Both this remake and the original “Fright Night” make an effort to combine horror and comedy into their plots, and while the result is often less witty and more ridiculous, the remake does a good job of living up to the original’s standards. There is a little slapstick, but most of the movie’s humor is found in the scripted dialogue and the obvious horror movie character stereotypes.
Despite the enjoyable reboot in plot (in the original, Charley’s character was the one to suspect Jerry from the very beginning, and Ed thought Charley was nuts – among other differences), the movie tries to pack in too much. The plot feels like it is set on fast forward for the entire first half of the movie, and it isn’t until after the halfway point, when Charley and his girlfriend Amy (Imogen Poots, “Centurion”) return to see Peter Vincent in Las Vegas that the movie slows to a more moderate pace and is truly enjoyable.
The acting seems to balance itself out in “Fright Night.” Yelchin was bearable as Charley, neither giving an exceptionally strong or weak performance. His overall portrayal as Charley is easy to identify with, and he nails the whole “insecure teenager” bit very well.

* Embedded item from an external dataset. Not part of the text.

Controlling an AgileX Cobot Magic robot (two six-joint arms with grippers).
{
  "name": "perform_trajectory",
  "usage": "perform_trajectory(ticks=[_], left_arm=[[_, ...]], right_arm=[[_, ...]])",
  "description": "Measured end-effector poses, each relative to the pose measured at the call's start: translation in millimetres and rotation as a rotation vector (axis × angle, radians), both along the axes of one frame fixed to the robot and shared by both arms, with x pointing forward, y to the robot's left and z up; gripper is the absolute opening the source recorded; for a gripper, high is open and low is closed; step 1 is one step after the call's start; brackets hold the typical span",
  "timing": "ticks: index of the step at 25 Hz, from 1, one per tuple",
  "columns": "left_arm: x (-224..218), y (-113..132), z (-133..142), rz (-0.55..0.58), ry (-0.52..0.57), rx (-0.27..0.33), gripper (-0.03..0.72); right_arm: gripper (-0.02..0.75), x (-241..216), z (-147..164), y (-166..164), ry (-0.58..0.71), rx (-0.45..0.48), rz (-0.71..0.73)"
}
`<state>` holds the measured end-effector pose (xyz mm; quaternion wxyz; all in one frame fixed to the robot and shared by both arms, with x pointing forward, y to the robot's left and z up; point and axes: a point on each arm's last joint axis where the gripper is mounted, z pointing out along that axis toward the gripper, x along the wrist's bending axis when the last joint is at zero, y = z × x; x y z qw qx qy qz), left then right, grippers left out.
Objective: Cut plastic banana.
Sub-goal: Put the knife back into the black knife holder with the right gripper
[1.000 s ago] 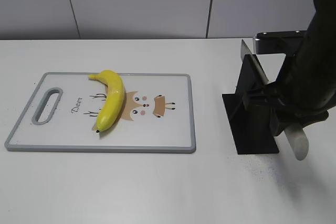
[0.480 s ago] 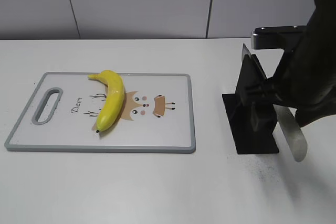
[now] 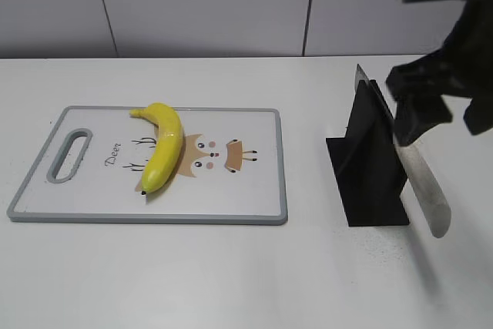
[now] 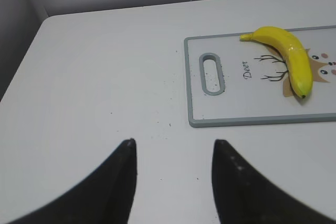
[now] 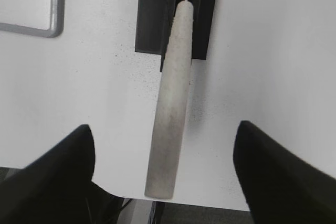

Amy, as a character, serves mostly as motivation for Charley’s character, giving him purpose, and Poots does a lovely job of making the audience see why Amy is special. She requires no character arc, since Amy starts the movie right where she needs to end it personality-wise. Despite the stagnant nature of the character, Poots makes the viewer believe through honest smiles, unapologetic bluntness and eye contact that Amy truly adores Charley for the nerd he tries to pretend he isn’t, and that she wouldn’t want him any other way.
Jerry, the vampire neighbor, is less entertaining. Farrell must have studied cheesy vampire movies a bit too religiously for his role, because he tries to exude every single vampire character trait ever portrayed, and poorly. His version of tall dark and handsome lothario is forced, like he is purposely trying to make the “sexy” vampire trait humorous. In most cases, the dialogue itself, or the entire scene for that matter, is what is funny; extra effort on the part of Farrell makes it downright grating. And when Farrell isn’t purposely hamming up the role, he is so stone faced and emotionless that he’s a bore. Either he forces the humor, or he’s a complete dud.
A crowning jewel of the movie, however, was the Peter Vincent character arc, and Tennant’s portrayal of him. Despite being a side character, Peter Vincent has the best, and possibly most honest character development, from something the viewer wouldn’t expect slowly morphing into the bad boy vampire slayer the trailers and movie posters make him out to be. And Tennant himself is fun to watch, and unlike Farrell, allowed the script to be funny when needed and allowed himself to be funny when the script could tolerate it, but stepped back entirely when the need for a serious atmosphere and scene arose. He worked the screen, but not to death.
“Fright Night” makes no apologies. It isn’t horror,, and nor is it completely a comedy, but instead an attempted hybrid to honor the original. Despite a few great moments and a few genuinely talented actors, the end result is only so-so, but still worth a chance.